• [WORK ORDER] Only the lines containing the string "control" are needed; copy all of them from the listing.

• [THE RECORDS]
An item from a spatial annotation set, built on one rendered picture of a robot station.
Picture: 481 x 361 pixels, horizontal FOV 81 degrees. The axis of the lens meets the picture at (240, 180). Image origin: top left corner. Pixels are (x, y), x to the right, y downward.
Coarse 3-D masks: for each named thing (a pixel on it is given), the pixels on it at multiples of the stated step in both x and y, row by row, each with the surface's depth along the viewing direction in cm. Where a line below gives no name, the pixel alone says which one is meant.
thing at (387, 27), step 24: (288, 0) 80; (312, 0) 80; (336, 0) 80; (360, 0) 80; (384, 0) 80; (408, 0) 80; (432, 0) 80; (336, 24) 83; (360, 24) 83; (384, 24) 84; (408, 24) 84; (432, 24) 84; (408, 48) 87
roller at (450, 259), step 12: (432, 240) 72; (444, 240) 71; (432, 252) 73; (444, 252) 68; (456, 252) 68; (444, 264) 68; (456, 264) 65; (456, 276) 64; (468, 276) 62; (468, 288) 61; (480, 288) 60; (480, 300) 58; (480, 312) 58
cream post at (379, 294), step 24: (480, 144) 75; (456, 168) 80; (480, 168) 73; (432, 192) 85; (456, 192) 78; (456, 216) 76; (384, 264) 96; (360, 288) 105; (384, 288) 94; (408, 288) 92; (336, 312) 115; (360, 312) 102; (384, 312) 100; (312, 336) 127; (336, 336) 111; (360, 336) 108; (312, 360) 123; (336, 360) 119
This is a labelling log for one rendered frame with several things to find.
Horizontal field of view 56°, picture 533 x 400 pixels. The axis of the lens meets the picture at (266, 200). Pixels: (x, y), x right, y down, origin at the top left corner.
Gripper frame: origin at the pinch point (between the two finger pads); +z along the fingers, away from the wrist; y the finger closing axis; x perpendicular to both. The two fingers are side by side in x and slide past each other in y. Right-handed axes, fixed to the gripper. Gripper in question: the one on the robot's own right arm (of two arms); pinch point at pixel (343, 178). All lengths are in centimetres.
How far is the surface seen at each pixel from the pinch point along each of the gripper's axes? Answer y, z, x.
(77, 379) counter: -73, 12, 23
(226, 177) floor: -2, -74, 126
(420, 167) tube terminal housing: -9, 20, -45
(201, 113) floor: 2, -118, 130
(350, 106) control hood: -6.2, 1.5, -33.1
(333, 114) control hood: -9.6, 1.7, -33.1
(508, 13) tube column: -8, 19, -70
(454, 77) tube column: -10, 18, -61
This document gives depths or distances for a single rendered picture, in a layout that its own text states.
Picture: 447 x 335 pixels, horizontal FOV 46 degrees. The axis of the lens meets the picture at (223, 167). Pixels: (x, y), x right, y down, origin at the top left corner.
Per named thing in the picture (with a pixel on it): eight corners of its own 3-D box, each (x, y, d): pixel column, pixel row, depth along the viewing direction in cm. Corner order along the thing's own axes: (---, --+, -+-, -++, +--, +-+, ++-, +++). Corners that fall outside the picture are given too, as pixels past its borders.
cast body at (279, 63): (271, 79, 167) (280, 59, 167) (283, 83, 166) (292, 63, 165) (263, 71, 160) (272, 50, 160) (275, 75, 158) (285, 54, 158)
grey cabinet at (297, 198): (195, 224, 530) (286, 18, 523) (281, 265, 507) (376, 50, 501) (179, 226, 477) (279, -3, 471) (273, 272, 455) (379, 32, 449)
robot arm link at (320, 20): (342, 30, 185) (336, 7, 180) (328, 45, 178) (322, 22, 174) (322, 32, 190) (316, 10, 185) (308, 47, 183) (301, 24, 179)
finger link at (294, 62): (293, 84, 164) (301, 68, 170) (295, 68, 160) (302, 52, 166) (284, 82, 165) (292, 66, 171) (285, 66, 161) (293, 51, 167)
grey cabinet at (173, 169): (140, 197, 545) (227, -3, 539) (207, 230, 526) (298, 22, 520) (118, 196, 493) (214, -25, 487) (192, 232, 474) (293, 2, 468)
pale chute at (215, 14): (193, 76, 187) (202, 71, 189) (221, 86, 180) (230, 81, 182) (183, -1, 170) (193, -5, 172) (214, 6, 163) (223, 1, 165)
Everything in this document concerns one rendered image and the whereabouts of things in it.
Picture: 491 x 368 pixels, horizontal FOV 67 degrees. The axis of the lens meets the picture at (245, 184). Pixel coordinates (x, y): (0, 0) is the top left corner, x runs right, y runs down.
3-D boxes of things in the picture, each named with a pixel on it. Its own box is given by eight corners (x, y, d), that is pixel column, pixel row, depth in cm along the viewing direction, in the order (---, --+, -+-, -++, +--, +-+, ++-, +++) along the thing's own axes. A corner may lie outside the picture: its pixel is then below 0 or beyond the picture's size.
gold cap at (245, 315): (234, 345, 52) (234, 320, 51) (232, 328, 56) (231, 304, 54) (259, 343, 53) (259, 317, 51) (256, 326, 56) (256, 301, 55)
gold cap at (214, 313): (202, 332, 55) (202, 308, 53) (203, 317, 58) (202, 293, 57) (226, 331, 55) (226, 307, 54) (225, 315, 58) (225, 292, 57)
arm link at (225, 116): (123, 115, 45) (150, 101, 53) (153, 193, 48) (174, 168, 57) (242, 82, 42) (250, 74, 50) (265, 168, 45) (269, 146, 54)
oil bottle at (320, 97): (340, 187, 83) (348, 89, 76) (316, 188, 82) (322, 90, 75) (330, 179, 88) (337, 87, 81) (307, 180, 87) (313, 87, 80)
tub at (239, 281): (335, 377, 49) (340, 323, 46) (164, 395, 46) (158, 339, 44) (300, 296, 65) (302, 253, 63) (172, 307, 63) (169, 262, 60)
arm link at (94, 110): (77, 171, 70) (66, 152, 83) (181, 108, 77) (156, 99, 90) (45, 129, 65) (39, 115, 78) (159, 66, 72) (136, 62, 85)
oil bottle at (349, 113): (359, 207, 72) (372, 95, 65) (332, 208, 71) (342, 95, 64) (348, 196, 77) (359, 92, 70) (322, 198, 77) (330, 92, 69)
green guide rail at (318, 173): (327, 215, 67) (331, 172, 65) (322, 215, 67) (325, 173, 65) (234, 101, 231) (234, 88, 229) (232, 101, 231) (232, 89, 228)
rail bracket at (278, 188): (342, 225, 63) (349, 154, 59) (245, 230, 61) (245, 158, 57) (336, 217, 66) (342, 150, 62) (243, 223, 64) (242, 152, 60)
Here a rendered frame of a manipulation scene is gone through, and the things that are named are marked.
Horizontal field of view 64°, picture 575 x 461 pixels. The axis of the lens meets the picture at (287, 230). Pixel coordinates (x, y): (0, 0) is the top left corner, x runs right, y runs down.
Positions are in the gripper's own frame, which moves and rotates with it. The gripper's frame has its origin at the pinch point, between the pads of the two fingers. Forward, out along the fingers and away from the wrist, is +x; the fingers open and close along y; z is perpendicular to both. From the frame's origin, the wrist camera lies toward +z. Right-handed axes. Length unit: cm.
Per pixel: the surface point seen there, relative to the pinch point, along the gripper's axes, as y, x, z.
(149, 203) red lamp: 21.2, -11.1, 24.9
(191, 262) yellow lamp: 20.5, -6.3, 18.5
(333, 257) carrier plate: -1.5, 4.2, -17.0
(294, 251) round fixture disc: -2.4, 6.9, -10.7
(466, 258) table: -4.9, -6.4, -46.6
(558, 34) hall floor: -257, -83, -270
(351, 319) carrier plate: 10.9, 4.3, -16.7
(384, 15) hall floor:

• [ANSWER TO THIS TASK]
(350, 106) control hood: -6.2, 1.5, -33.1
(333, 114) control hood: -9.6, 1.7, -33.1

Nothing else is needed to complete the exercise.